### What is expected
Nothing but the lines from the one containing "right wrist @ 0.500" through the last line of the records below should be written out, each exactly as it stands.

### Extracted data
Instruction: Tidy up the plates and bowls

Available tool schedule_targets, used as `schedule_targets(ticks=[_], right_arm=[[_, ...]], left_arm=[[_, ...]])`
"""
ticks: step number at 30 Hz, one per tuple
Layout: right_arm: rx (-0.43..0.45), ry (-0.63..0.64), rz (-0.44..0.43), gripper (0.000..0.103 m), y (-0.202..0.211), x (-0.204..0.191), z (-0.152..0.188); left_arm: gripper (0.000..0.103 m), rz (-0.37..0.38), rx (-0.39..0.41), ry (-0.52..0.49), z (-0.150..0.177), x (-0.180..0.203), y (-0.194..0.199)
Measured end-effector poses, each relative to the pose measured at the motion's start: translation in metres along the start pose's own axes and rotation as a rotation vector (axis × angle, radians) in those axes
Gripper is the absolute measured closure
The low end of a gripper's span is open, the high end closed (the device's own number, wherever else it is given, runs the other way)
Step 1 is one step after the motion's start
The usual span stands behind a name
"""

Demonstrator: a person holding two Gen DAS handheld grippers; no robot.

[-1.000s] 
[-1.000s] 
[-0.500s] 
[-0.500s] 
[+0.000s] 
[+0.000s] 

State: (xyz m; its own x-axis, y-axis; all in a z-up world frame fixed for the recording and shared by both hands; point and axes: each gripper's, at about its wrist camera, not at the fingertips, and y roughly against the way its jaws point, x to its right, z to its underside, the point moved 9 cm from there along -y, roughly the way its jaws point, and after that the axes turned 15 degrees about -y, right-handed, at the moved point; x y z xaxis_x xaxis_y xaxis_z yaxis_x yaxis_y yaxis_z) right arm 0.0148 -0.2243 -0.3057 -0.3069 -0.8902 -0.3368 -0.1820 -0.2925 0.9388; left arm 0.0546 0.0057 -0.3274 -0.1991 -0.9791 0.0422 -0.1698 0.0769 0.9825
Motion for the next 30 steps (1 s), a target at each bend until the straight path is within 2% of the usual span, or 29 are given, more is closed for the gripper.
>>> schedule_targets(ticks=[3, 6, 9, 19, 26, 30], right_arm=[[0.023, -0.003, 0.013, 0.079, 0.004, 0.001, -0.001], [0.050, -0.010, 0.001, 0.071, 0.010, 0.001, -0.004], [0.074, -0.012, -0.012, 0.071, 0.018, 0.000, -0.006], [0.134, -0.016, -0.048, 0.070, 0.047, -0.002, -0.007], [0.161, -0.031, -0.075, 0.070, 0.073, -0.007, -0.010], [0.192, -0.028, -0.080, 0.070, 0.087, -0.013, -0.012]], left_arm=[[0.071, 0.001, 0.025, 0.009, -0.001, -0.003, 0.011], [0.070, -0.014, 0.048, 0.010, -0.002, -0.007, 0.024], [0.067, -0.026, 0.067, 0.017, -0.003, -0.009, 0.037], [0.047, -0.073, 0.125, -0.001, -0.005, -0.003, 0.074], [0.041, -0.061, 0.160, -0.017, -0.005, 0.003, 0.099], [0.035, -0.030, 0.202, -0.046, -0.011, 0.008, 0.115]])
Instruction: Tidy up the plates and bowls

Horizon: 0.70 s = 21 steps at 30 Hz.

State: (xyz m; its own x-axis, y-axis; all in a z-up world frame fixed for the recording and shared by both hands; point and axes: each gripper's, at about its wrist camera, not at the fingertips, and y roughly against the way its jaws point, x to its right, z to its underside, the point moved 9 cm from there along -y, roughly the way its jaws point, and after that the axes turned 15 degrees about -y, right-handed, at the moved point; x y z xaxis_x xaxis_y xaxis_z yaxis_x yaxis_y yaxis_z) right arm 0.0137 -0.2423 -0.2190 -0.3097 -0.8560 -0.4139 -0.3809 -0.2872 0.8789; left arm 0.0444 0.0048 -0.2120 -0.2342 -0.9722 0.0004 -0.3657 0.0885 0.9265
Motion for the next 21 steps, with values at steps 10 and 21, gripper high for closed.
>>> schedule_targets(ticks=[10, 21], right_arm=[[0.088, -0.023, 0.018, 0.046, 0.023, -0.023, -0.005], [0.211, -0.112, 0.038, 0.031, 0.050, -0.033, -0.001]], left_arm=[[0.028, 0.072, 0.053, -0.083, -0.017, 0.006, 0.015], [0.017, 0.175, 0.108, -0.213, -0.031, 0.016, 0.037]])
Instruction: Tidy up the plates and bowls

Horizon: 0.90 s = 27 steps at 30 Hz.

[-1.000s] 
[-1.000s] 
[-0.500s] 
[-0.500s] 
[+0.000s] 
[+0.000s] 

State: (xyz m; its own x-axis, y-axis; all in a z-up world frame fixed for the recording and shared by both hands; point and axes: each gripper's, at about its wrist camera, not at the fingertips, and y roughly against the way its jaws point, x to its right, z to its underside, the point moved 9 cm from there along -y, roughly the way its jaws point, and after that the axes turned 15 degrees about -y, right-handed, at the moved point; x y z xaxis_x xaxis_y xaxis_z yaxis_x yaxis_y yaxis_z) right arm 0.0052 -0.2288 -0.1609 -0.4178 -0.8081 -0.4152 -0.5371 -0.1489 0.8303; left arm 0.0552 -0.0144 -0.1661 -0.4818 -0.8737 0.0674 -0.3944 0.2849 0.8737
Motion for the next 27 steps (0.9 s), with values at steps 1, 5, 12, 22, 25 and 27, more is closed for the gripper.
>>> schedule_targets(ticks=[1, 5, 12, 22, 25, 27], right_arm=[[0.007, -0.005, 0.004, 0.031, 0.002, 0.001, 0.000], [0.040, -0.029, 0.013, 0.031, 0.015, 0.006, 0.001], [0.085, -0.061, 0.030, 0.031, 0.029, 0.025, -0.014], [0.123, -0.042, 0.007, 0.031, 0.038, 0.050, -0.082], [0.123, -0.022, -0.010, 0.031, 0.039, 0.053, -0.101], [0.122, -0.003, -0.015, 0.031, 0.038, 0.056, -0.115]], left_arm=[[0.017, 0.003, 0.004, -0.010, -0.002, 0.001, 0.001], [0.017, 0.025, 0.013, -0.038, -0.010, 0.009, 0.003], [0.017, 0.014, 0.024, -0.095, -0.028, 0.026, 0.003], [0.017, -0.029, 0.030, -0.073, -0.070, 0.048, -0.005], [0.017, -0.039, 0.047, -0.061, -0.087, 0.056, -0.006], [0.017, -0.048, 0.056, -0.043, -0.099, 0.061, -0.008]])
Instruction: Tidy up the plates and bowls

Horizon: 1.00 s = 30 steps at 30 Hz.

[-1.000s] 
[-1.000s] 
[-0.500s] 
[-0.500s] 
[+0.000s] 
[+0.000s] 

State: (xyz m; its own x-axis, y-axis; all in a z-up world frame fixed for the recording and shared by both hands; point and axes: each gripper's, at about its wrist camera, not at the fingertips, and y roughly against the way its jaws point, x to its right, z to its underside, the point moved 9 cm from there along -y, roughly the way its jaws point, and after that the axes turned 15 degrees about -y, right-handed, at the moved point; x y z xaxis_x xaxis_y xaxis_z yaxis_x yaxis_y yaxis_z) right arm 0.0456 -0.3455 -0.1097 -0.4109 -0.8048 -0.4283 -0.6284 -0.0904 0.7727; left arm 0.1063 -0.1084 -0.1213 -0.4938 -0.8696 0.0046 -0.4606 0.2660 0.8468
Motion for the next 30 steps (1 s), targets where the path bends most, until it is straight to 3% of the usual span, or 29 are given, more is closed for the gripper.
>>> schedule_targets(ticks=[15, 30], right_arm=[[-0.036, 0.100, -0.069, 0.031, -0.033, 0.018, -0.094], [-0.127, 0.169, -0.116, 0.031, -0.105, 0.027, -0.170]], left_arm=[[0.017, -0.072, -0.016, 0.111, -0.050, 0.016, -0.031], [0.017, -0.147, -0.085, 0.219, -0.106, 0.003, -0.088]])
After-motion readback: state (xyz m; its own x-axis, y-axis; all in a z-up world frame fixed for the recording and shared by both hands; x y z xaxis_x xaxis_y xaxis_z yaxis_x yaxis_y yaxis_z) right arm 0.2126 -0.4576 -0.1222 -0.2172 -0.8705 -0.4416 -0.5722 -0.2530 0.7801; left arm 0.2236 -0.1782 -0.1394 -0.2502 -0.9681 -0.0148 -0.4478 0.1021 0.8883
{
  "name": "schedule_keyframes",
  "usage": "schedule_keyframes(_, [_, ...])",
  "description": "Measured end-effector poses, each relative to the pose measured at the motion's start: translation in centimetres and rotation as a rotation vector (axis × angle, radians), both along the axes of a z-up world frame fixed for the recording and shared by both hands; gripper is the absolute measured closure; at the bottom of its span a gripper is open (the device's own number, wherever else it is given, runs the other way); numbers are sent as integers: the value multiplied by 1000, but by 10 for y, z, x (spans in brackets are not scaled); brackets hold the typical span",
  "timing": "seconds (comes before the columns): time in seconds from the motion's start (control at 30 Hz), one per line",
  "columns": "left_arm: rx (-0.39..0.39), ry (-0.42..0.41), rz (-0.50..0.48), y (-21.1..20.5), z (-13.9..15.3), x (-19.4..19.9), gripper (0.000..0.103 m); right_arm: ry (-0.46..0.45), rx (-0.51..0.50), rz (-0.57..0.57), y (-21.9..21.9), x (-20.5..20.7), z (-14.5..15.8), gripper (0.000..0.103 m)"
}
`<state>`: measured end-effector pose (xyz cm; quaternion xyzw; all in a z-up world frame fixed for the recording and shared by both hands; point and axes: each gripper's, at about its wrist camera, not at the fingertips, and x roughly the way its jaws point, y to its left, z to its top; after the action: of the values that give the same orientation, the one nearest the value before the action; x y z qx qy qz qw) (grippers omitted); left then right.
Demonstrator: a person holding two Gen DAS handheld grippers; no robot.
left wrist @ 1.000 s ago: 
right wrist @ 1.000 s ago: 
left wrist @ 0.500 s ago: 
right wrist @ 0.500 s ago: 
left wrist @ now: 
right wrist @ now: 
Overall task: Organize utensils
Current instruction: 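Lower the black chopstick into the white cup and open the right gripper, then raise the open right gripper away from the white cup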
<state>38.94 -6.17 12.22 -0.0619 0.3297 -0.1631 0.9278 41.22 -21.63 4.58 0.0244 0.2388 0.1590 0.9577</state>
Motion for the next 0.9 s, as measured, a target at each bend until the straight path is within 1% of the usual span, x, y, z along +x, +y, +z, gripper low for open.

### Finished exercise
right wrist @ 0.500 s ago: 
left wrist @ now: 
right wrist @ now: 
Overall task: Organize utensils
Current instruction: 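Lower the black chopstick into the white cup and open the right gripper, then raise the open right gripper away from the white cup
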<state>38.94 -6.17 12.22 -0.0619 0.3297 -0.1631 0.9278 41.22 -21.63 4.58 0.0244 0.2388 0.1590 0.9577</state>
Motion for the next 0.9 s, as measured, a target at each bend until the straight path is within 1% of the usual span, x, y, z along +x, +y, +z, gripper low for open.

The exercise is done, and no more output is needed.